Town in Kit Carson County, Colorado, United States

Vona is a statutory town in Kit Carson County, Colorado, United States. The population was 95 at the 2020 census.

==History==
Vona was named after Vona, the niece of an attorney from Burlington by the name of Pearl S. King.
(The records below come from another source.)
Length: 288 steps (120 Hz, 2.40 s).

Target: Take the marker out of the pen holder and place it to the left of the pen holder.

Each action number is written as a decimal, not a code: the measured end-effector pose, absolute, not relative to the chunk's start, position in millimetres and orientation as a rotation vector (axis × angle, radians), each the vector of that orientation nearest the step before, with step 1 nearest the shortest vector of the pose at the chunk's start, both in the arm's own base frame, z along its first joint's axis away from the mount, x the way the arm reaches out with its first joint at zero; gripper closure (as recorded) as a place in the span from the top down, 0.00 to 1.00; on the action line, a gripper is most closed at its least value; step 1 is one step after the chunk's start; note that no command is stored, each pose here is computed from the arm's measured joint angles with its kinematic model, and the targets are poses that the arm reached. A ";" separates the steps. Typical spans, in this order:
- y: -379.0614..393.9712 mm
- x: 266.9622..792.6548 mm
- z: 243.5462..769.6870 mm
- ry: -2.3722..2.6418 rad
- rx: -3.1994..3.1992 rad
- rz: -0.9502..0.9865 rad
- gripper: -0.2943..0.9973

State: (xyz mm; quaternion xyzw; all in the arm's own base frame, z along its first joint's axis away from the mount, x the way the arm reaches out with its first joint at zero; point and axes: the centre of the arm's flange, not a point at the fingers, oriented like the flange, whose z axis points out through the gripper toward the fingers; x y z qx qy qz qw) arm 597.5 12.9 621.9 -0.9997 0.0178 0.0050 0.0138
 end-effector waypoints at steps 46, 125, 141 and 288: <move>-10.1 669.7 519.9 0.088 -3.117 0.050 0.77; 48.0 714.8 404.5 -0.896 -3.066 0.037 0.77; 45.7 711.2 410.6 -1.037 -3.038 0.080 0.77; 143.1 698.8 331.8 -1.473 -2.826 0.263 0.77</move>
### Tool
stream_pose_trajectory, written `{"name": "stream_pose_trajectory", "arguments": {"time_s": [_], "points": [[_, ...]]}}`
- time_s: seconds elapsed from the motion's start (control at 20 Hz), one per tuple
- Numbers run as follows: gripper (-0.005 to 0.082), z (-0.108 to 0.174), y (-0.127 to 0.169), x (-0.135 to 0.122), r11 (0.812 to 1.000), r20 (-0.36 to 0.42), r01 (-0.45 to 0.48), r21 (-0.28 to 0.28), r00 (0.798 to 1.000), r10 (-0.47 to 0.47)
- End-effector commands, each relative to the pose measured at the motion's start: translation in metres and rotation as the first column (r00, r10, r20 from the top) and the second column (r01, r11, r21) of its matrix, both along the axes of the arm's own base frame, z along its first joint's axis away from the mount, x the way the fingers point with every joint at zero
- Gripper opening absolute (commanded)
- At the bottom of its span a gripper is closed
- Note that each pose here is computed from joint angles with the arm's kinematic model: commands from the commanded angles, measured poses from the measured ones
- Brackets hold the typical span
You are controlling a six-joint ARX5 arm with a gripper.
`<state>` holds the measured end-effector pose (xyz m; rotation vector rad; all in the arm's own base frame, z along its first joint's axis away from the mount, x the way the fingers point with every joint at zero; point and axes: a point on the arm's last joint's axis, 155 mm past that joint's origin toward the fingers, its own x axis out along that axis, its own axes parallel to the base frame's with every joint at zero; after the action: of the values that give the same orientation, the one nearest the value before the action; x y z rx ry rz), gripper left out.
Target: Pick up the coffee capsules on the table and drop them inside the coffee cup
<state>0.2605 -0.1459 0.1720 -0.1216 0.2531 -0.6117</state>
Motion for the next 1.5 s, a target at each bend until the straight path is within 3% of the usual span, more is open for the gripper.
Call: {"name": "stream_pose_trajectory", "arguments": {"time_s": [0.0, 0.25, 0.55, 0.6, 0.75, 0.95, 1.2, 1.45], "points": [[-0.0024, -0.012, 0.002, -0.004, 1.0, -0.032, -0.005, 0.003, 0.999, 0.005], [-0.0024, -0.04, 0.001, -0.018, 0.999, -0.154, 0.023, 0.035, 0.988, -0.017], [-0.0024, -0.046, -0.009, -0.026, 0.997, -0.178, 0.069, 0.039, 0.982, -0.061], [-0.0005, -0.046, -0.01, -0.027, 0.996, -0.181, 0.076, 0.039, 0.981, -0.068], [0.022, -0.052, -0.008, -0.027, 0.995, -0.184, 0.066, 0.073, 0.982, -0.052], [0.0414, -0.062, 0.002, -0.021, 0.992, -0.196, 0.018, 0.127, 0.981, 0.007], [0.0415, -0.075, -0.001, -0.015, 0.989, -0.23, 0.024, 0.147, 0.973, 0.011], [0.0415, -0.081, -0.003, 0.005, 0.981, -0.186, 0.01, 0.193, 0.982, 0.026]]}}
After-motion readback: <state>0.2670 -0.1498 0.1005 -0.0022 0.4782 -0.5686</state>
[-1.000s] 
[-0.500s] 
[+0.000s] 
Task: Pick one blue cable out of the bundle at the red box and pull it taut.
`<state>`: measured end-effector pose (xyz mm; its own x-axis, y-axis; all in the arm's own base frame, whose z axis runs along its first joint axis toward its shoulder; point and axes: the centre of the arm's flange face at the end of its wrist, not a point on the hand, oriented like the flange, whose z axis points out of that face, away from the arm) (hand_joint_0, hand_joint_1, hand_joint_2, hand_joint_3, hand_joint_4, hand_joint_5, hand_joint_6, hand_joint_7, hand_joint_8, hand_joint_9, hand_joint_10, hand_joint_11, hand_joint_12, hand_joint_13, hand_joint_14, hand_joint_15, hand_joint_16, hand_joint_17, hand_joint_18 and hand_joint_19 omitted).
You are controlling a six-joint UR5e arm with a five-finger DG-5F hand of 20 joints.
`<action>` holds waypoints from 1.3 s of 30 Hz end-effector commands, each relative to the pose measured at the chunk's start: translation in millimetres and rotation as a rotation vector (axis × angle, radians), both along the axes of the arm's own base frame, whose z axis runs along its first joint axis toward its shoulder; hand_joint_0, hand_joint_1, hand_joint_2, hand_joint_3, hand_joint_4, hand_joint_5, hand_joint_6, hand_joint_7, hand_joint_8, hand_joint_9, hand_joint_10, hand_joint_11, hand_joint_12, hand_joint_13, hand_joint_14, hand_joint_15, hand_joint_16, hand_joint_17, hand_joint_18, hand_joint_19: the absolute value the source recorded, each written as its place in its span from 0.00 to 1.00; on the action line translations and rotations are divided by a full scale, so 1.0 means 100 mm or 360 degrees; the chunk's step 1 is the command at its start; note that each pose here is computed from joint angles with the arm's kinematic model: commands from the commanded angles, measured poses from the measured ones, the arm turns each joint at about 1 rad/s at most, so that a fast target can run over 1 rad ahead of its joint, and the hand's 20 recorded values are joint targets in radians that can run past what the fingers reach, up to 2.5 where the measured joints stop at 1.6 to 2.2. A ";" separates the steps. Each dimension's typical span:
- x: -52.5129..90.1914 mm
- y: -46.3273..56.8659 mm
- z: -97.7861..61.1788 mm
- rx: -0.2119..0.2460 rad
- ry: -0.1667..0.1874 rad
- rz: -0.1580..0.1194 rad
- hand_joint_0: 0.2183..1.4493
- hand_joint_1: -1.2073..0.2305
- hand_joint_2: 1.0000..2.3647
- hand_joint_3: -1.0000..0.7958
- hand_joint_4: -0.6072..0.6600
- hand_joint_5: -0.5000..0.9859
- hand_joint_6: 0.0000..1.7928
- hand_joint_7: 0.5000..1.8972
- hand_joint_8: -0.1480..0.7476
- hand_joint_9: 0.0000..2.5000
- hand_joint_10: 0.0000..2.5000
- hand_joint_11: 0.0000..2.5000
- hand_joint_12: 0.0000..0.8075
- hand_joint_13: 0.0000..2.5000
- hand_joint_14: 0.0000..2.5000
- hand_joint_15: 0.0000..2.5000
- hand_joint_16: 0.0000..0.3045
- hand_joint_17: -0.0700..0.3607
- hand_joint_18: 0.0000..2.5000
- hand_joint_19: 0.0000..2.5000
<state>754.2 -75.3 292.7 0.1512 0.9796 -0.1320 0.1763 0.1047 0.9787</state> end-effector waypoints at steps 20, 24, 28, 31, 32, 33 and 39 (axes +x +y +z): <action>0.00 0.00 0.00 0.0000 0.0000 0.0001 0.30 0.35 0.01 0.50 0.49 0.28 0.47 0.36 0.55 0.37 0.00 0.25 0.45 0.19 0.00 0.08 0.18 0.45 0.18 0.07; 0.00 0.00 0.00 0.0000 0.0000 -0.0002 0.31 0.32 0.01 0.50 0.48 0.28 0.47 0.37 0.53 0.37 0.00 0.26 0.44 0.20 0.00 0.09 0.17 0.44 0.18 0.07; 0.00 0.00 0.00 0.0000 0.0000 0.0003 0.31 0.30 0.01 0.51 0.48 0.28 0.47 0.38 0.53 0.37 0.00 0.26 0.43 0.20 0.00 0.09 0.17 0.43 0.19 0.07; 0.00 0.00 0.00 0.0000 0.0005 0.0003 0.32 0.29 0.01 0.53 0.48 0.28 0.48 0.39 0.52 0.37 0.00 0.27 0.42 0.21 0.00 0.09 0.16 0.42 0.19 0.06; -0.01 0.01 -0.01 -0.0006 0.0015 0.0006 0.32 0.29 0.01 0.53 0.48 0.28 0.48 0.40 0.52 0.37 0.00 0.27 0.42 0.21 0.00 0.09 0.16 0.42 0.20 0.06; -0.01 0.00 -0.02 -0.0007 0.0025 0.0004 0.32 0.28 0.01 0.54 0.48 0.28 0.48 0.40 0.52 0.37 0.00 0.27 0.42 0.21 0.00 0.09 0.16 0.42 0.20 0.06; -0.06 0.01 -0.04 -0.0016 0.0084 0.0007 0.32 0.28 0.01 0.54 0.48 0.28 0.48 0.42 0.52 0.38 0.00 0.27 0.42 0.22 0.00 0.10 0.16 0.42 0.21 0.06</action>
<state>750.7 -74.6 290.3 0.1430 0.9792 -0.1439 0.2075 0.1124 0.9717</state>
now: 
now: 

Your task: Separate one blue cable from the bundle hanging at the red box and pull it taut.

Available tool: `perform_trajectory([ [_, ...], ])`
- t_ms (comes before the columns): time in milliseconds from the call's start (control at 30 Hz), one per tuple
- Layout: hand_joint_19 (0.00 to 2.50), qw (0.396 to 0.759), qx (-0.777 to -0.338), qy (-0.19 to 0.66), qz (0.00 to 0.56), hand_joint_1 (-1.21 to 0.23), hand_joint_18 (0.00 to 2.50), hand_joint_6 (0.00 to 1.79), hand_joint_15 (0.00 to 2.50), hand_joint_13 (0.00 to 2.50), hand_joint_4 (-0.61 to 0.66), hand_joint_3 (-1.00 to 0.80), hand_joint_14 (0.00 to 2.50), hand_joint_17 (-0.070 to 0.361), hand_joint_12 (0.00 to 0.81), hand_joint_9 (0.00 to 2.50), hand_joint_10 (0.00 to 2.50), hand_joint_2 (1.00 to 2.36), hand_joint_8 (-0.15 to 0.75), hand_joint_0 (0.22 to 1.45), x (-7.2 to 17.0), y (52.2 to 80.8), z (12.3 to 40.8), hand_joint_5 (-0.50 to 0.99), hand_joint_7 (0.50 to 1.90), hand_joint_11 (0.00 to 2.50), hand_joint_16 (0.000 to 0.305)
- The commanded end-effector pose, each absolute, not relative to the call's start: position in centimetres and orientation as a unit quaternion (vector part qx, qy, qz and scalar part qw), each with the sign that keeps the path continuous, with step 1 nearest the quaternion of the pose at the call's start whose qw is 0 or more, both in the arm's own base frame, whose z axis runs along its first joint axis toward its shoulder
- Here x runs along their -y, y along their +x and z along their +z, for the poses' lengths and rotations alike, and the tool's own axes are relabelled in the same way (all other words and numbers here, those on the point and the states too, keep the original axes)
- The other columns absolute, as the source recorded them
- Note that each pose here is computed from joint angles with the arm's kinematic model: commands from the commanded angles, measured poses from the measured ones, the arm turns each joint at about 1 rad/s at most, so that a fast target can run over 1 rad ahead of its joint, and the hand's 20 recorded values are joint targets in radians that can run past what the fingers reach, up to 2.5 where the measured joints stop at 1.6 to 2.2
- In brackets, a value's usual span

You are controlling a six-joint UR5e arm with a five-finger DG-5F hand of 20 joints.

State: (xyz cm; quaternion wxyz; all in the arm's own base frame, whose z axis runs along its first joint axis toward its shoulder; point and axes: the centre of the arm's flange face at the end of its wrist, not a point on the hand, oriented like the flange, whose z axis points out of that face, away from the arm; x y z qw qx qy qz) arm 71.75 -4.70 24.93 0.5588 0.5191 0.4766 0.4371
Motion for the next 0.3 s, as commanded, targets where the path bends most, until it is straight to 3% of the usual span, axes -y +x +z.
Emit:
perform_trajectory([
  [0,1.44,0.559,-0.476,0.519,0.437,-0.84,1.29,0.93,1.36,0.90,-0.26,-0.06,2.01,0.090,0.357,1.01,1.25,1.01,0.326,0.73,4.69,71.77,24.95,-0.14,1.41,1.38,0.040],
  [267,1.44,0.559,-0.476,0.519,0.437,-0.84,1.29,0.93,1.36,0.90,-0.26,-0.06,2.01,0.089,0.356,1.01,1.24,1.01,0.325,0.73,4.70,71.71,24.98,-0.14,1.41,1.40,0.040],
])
In 1936, a fire destroyed half of Vona's business district.

==Geography==
Vona is located at .

According to the United States Census Bureau, the town has a total area of 0.2 sqmi, all of it land.

==Demographics==

Historical population
| Census | Pop. | Note | %± |
| 1920 | 268 |  | — |
| 1930 | 183 |  | −31.7% |
| 1940 | 226 |  | 23.5% |
| 1950 | 209 |  | −7.5% |
| 1960 | 130 |  | −37.8% |
| 1970 | 114 |  | −12.3% |
| 1980 | 94 |  | −17.5% |
| 1990 | 104 |  | 10.6% |
| 2000 | 95 |  | −8.7% |
| 2010 | 106 |  | 11.6% |
| 2020 | 95 |  | −10.4% |
U.S. Decennial Census

==Transportation==
Interstate 70 passes just south of Vona. The Vona exit from I-70 is exit 412. U.S. Highway 24 runs just north of the interstate, from Seibert through Vona, Stratton and Bethune to Burlington.